Лицо Батыя расцвело:
– Слышите, ханы, беки и мурзы? «Ясу» читают даже неверные.
– Слава Великому Потрясателю вселенной! – подобострастно закричали приближенные Батыя.
Находчивые ответы Бориса не только спасли ему жизнь, но и растопили сердце жестокого хана:
– Я дам тебе ярлык на княжение, Бориска. Но навсегда запомни и другое изречение Чингисхана: «Голой кости и собака не гложет». Для этого надо много потрудиться. Пусть твое княжество станет богатым, чтобы мои сборщики дани привозили в Сарай тучные переметные сумы и вьюки. И если твое княжество станет голой костью, я прикажу передать ярлык другому князю. Старайся, Бориска!

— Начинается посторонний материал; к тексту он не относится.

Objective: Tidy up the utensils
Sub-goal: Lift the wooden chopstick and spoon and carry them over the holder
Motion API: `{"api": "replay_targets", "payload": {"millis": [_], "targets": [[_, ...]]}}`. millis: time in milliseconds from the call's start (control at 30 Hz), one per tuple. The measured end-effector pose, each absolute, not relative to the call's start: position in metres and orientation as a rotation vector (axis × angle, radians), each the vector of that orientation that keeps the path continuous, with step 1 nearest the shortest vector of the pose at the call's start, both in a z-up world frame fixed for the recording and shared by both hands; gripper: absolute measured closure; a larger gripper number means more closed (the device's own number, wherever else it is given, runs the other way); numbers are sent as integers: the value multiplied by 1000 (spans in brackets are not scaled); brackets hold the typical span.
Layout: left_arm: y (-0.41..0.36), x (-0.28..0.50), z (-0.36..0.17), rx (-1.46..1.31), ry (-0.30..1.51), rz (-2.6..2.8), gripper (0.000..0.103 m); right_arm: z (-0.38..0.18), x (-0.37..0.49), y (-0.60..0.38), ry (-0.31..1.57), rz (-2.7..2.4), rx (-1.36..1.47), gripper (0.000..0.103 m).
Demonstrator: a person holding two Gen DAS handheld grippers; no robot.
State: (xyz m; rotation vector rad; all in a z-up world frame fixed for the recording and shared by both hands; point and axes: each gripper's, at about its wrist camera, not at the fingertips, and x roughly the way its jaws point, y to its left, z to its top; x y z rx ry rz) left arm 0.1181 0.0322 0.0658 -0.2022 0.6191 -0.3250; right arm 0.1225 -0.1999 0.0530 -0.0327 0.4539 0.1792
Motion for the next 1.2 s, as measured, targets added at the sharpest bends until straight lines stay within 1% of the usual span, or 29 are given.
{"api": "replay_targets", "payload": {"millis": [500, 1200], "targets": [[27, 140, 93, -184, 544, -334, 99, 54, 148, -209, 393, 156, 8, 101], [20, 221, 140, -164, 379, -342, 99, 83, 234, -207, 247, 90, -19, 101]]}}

Молодой князь, придя в отведенную ему юрту, тотчас вспомнил о матери: ведь это она вырвала его от смерти. Перед поездкой она пришла к нему с книгой Чингисхана и настоятельно попросила:
– Тщательно изучи сию книгу.
– Книгу врага? Где ты ее достала?
– Такую книгу постоянно возит с собой каждый баскак. Одолжила у Туфана, переписала и трижды прочла.

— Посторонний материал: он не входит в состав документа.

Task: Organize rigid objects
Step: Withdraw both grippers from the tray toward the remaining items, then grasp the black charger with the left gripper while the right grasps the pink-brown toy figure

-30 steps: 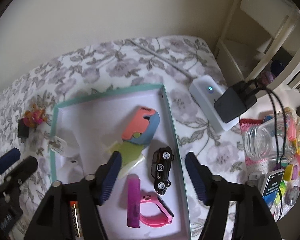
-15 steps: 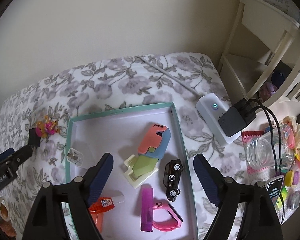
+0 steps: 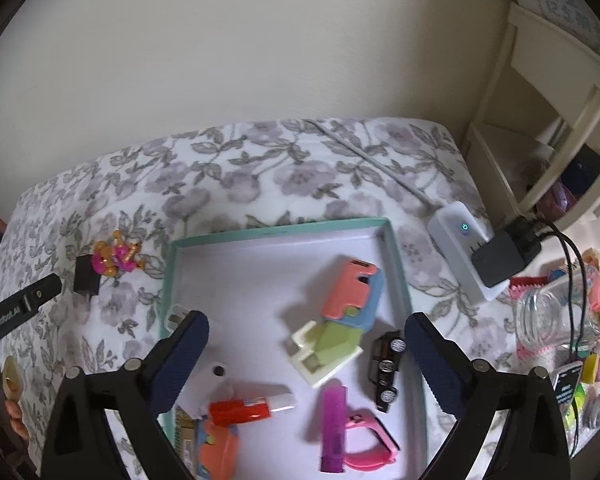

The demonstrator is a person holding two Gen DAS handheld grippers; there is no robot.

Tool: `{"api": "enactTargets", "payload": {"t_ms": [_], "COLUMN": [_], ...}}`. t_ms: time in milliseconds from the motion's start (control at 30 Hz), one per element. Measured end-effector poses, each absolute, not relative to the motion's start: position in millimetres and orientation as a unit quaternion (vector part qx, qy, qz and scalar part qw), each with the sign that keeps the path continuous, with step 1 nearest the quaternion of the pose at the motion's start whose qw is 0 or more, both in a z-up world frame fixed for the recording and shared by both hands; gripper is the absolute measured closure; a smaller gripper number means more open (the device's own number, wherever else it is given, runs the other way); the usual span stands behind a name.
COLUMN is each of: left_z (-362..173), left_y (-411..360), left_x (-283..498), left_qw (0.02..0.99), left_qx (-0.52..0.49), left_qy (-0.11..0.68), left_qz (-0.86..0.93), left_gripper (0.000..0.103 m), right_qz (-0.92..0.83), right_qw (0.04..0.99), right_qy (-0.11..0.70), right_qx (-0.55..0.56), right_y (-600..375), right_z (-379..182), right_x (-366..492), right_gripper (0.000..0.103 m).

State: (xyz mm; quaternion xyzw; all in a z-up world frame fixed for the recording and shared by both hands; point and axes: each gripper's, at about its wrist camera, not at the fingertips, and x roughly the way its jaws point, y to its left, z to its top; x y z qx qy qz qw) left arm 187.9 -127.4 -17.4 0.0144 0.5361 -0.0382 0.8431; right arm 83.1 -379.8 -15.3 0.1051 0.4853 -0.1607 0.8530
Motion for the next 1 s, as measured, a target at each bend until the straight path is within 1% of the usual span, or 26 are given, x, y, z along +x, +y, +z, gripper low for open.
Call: {"api": "enactTargets", "payload": {"t_ms": [400,633,800,1000], "left_z": [-16.0,-21.2,-26.8,-38.8], "left_y": [-58.0,-31.5,-22.3,-25.4], "left_x": [210.5,216.7,222.4,233.6], "left_qw": [0.849,0.845,0.842,0.838], "left_qx": [-0.031,-0.041,-0.055,-0.06], "left_qy": [0.527,0.532,0.536,0.542], "left_qz": [0.028,0.045,0.035,0.011], "left_gripper": [0.003,0.003,0.003,0.003], "right_qz": [-0.111,-0.089,-0.068,-0.031], "right_qw": [0.869,0.881,0.89,0.886], "right_qy": [0.474,0.46,0.446,0.459], "right_qx": [0.085,0.067,0.062,0.055], "right_y": [-327.0,-297.3,-274.6,-246.3], "right_z": [-15.2,-18.7,-26.9,-48.1], "right_x": [105.6,119.5,136.5,163.4], "right_gripper": [0.003,0.003,0.003,0.003]}}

– Но это же книга врага! – вновь повторил Борис.
– Не говори так, сынок. Чтобы хорошо познать врага, надо хорошо постигнуть законы, по которым он живет, тем более тогда, когда ты едешь в его страну. Непременно прочти!
«Матушка… Любимая матушка. Как же ты прозорлива!..»
Последним к хану Батыю был вызван князь Михайла Черниговский, но он не пошел на унизительный обряд очищения.
– Я – христианин и не хочу поганить свою душу басурманским обрядом. Если хан намерен мне выдать ярлык, то путь дает его без своего шутовского действа.
Михайлу Всеволодовича принялись уговаривать князья:
– Да плюнь ты на этот обряд. Не ты первый, не ты последний. Все князья через это пройдут. Пожалей свою седую голову, Михайла Всеволодович.
Но князь черниговский был неумолим.
– Я не предам свою душу дьяволу. Уж лучше смерть, чем несмываемый позор.
Слова взбунтовавшегося князя передали Батыю, но они не вызвали у него вспышки ярости. Он заведомо чувствовал, что гордый князь откажется от исполнения обряда, хотя ему очень хотелось, чтобы этот черниговский властитель прошел между двух священных огней, и вот тогда-то бы и потешился над ним хан Батый: «Ты, Михайла, покорился Аллаху, но ярлыка ты не увидишь, как собственных ушей. Слишком много ты зла причинил моим воинам. Два тумена полегли под стенами твоей крепости, и за это ты будешь казнен».
Но над князем черниговским не пришлось потешиться. Когда его повели на казнь, Борис рванулся было к дворцу, но его вовремя затащили в юрту и связали кушаками.
– Потерпи, Борис Василькович!
Казнь была страшной. Михайлу Всеволодовича положили лицом вниз к земле. Один из тучных татар встал князю коленями на спину, а другой, страшным рывком за голову, начал ломать хребет…
Участь своего князя разделил и ближний его боярин Федор Андреевич.